- _INSTRUCTIONS FOR THE TASK_
Pull out every line from the listing that has the word "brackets".

- _DATA BELOW_
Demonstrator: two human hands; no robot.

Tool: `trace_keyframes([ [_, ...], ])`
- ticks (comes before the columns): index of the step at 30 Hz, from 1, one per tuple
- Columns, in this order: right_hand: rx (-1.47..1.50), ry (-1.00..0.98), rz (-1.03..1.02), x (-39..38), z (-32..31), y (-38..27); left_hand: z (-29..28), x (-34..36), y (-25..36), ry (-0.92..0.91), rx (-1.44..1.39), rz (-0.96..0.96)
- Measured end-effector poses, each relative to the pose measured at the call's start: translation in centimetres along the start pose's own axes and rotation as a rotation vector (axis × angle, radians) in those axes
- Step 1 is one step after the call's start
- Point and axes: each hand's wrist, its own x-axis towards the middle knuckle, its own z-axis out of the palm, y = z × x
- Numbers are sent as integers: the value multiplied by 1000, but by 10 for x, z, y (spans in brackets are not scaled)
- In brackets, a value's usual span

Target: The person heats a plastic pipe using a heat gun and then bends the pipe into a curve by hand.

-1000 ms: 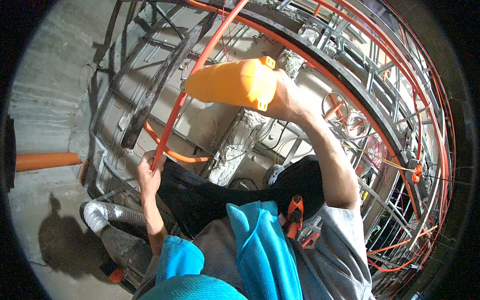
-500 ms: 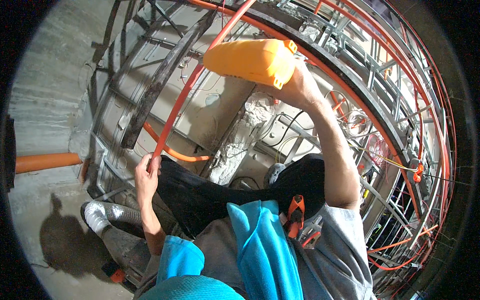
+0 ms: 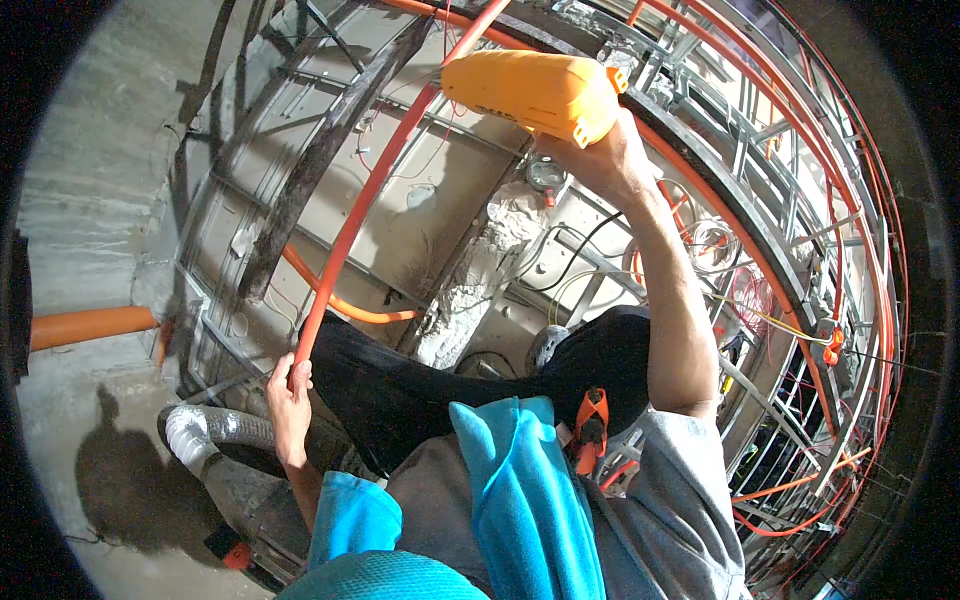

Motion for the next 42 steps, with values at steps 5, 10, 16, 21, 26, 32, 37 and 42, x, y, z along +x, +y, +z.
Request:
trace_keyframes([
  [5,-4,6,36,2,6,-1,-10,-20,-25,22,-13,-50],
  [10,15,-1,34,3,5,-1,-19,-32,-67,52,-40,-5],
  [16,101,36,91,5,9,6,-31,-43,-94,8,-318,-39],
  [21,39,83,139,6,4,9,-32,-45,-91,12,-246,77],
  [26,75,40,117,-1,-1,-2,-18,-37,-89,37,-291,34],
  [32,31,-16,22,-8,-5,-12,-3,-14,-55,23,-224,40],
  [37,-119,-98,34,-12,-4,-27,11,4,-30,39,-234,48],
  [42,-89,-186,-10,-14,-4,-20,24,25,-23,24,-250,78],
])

- _EXERCISE SOLUTION_
- Numbers are sent as integers: the value multiplied by 1000, but by 10 for x, z, y (spans in brackets are not scaled)
- In brackets, a value's usual span

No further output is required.